In Greece, Lilian Kouidou of The Chilli Factor Organic Slow Food Farm highlights the cultural dimension of this labour: ‘In rural Greece, women are not just farmers. They cultivate, harvest, package, manage accounts, cook, organise logistics and sell. Generational renewal is not only about farms surviving, it is about food traditions surviving.’
Women are highly present in local markets, selling vegetables, grains, fruits, honey and prepared foods. In Burundi, they dominate municipal markets; in Nigeria, some even trade across borders.
Yet access to regional and international markets remains constrained by certification requirements, infrastructure gaps and limited financial autonomy.
Empowering women in agrifood systems is not only a matter of gender equality.

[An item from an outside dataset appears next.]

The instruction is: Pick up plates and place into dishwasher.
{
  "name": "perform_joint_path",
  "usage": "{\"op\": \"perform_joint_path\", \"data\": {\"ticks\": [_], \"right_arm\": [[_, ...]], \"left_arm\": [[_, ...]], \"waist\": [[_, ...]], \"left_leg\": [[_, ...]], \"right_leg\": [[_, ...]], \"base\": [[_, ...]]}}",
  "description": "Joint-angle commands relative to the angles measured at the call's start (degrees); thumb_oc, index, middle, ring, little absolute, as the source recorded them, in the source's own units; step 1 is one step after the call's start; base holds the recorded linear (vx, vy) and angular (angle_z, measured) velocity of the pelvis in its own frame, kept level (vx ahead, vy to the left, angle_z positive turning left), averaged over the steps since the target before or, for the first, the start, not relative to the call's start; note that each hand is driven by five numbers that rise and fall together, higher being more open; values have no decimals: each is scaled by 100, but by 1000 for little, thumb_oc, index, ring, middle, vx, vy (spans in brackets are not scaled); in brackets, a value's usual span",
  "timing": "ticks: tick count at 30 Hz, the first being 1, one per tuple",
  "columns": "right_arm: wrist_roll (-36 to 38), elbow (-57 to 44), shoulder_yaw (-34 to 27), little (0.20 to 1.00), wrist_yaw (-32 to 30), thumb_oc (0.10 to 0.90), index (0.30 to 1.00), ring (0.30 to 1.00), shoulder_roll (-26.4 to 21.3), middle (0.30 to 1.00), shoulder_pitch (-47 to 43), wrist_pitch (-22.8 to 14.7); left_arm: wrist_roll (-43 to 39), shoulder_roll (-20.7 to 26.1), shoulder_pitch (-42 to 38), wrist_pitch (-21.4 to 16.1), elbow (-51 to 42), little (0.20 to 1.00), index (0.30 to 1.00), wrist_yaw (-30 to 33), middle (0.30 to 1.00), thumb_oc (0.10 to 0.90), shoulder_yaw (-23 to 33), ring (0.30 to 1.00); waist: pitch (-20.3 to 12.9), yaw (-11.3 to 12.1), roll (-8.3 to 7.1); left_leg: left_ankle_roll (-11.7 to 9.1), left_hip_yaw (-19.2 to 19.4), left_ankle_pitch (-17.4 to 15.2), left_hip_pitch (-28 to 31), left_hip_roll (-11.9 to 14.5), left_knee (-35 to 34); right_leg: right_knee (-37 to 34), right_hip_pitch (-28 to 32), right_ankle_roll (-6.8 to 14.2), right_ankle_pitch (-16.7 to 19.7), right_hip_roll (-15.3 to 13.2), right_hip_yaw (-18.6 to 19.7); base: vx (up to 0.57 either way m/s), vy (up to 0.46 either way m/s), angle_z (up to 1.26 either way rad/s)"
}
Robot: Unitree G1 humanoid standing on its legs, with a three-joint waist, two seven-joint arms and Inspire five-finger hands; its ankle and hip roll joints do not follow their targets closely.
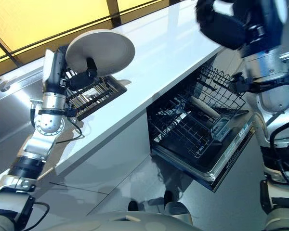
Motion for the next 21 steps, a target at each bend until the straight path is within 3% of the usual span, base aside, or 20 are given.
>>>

It is essential to reducing hunger, increasing incomes and strengthening resilience in the face of climate and economic crises.
Slow Food is calling for concrete structural reforms, including secure land rights for women, equal access to credit, insurance, inputs and technology, recognition of unpaid care and post-harvest labour, support for women-led agroecology and biodiversity protection, and equal participation in cooperatives and decision-making bodies.
For International Women’s Day (08 March), Slow Food urges governments, financial institutions and international organisations to translate recognition into enforceable rights and to ensure that women farmers are no longer invisible pillars, but acknowledged leaders of the world’s food systems.